A more detailed description of the methodology can be found in the method paper (Borucke et al., 2013) available at http://www.footprintnetwork.org/en/index.php/GFN/page/methodology/.

The template of the National Footprint Accounts, 2014 edition is explained in the “Working Guidebook to the National Footprint Accounts 2014”, available at http://www.footprintnetwork.org/images/article_uploads/NFA%202014%20Guidebook%207-14-14.pdf.

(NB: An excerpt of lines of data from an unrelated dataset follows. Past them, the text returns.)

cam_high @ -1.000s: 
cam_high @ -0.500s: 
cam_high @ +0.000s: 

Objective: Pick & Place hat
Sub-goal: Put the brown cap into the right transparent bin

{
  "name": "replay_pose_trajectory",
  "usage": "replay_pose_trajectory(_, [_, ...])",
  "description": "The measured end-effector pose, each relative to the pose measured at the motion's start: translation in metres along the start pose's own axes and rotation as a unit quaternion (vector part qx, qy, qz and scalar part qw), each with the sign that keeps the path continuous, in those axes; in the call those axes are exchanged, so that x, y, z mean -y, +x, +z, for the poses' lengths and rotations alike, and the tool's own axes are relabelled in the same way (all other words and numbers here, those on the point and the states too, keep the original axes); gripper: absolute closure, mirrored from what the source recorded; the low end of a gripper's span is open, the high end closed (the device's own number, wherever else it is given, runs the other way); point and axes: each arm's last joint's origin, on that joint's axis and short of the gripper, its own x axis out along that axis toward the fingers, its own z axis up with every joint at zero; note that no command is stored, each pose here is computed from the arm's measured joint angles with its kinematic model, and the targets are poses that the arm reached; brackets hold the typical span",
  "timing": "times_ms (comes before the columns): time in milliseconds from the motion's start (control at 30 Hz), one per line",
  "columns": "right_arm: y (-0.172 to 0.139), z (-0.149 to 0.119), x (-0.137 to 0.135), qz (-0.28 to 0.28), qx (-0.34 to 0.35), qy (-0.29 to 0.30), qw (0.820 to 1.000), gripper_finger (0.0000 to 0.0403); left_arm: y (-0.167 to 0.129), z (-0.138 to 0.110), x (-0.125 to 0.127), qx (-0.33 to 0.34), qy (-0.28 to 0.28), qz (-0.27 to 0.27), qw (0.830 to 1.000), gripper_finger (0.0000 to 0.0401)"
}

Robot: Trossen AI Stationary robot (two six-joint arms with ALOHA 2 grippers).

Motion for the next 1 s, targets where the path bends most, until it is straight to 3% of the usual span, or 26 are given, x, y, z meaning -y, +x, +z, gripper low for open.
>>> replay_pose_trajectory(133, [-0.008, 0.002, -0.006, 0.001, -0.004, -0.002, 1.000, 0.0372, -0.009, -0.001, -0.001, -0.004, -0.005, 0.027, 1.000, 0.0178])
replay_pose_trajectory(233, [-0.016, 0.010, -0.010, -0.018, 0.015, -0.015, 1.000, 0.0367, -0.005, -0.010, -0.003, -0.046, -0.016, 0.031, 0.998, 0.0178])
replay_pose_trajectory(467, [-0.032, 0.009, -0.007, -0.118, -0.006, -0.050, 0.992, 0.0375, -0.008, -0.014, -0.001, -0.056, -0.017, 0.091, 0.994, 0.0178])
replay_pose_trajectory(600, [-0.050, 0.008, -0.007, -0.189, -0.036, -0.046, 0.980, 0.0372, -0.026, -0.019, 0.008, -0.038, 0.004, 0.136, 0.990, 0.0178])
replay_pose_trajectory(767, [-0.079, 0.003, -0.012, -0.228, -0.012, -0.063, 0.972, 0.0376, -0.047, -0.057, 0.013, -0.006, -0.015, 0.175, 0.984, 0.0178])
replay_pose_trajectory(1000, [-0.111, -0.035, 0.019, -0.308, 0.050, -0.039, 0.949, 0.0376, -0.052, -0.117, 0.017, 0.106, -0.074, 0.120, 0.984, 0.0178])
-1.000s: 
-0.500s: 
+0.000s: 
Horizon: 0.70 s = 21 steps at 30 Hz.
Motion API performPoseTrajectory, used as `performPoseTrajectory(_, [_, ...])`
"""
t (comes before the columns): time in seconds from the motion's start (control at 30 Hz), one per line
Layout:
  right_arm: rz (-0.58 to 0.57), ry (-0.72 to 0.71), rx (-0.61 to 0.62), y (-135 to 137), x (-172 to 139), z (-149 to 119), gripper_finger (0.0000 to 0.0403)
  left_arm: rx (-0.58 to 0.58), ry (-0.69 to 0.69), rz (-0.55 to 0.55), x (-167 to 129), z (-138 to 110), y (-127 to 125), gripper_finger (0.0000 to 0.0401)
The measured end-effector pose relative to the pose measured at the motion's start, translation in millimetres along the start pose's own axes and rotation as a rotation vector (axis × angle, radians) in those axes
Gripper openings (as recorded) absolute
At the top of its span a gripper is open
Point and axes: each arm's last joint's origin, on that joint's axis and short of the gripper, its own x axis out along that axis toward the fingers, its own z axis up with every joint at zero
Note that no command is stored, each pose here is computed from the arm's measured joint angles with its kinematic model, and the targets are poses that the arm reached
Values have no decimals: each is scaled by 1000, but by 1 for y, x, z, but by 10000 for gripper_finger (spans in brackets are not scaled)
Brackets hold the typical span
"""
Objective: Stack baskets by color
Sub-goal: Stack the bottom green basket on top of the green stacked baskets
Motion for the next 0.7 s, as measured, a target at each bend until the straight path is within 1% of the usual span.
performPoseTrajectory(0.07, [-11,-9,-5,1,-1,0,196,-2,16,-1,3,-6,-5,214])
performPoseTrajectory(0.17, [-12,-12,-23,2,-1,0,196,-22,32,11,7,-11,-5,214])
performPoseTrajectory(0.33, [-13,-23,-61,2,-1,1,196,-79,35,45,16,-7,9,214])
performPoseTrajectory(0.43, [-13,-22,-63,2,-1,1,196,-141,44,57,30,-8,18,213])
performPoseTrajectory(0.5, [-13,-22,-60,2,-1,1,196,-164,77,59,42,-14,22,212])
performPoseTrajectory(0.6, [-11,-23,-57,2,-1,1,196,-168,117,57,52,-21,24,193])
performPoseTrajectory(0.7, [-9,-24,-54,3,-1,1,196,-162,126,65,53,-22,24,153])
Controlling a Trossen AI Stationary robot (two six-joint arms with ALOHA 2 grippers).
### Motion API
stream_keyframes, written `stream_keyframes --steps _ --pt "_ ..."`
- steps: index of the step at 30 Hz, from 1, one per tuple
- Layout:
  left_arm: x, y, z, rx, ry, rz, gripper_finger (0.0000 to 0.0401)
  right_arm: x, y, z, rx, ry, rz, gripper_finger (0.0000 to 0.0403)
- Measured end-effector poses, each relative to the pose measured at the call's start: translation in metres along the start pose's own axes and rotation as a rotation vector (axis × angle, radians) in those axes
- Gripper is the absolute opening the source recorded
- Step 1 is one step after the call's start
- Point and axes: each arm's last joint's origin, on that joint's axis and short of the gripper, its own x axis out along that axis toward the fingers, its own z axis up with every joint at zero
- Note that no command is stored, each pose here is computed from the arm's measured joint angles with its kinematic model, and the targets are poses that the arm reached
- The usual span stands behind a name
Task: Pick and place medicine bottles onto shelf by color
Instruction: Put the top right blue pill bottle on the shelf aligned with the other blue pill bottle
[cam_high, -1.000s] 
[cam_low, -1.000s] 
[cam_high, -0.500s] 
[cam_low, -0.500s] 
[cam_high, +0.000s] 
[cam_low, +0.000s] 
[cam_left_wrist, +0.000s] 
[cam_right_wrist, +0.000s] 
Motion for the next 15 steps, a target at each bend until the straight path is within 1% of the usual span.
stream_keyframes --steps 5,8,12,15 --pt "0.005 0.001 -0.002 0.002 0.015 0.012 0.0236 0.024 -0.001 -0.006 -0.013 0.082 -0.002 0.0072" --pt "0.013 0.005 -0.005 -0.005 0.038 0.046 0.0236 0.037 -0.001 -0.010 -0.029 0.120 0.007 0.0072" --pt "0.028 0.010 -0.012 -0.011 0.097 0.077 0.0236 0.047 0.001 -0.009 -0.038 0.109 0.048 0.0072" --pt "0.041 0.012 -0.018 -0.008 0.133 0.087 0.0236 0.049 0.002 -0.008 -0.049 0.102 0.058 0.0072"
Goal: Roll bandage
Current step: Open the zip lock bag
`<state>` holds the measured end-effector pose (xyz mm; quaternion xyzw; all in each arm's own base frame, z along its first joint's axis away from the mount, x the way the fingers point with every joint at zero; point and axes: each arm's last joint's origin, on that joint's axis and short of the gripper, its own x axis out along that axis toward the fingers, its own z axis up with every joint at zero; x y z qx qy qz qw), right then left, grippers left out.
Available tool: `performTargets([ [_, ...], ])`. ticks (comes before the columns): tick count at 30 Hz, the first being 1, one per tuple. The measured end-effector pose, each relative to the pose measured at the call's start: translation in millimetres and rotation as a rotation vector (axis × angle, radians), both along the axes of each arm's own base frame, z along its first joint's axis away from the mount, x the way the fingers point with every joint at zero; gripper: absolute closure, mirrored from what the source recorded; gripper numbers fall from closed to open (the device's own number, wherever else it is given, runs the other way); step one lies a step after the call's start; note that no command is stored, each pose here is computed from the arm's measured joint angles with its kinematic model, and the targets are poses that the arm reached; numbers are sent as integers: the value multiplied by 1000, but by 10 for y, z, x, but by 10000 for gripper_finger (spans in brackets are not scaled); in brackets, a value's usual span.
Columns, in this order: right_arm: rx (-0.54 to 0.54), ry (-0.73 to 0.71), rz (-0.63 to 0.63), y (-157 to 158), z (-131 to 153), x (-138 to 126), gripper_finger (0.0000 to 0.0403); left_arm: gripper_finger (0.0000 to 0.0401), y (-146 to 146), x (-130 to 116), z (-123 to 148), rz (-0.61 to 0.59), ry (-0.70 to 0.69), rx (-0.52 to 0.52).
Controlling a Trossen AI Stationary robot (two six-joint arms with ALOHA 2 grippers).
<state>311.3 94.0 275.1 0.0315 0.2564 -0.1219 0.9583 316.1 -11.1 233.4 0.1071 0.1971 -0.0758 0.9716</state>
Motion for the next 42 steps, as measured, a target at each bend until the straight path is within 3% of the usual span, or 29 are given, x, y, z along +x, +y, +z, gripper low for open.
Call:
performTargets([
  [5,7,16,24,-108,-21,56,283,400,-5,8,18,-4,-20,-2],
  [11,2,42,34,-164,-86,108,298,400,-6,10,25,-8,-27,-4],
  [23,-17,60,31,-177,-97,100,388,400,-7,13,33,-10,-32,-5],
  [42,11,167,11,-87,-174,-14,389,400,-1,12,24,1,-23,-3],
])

The method continues to be further developed under the scientific guidance of the National Accounts Committee of Global Footprint Network. http://www.footprintnetwork.org/en/index.php/GFN/page/national_accounts_review_committee/

Methodology for gap filling

Some minimal data cleaning excludes extreme outliers. Also, if data points are missing between reported years, the gaps are filled by extrapolating from adjacent years.

Methodology references

 

Data specifications

EEA data references

  • No datasets have been specified here.

External data references

Data sources in latest figures

 

Uncertainties

Methodology uncertainty

No uncertainty has been specified

Data sets uncertainty

No uncertainty has been specified

Rationale uncertainty

MAIN DISADVANTAGES OF THE INDICATOR

Several important aspects of sustainable use/management are not being measured by the ecological footprint:

  • Non-ecological aspects of sustainability: Having a footprint smaller than the biosphere is a necessary minimum condition for a sustainable society, but it is not sufficient. For instance, although social well being also needs to be considered, the footprint does not do this.
  • Depletion of non-renewable resources: The footprint does not track the amount of non-renewable resource stocks, such as oil, natural gas, coal or metal deposits. The footprint associated with these materials is based on the regenerative capacity used or compromised by their extraction and, in the case of fossil fuels, the area required to assimilate the wastes they generate.
  • Inherently unsustainable activities: Activities that are inherently unsustainable, such as the release of heavy metals, radioactive materials and persistent synthetic compounds (e.g. chlordane, PCBs, CFCs, PVCs, dioxins, etc.) do not enter directly into footprint calculations. Where these substances cause a loss of biocapacity, however, their influence can be seen.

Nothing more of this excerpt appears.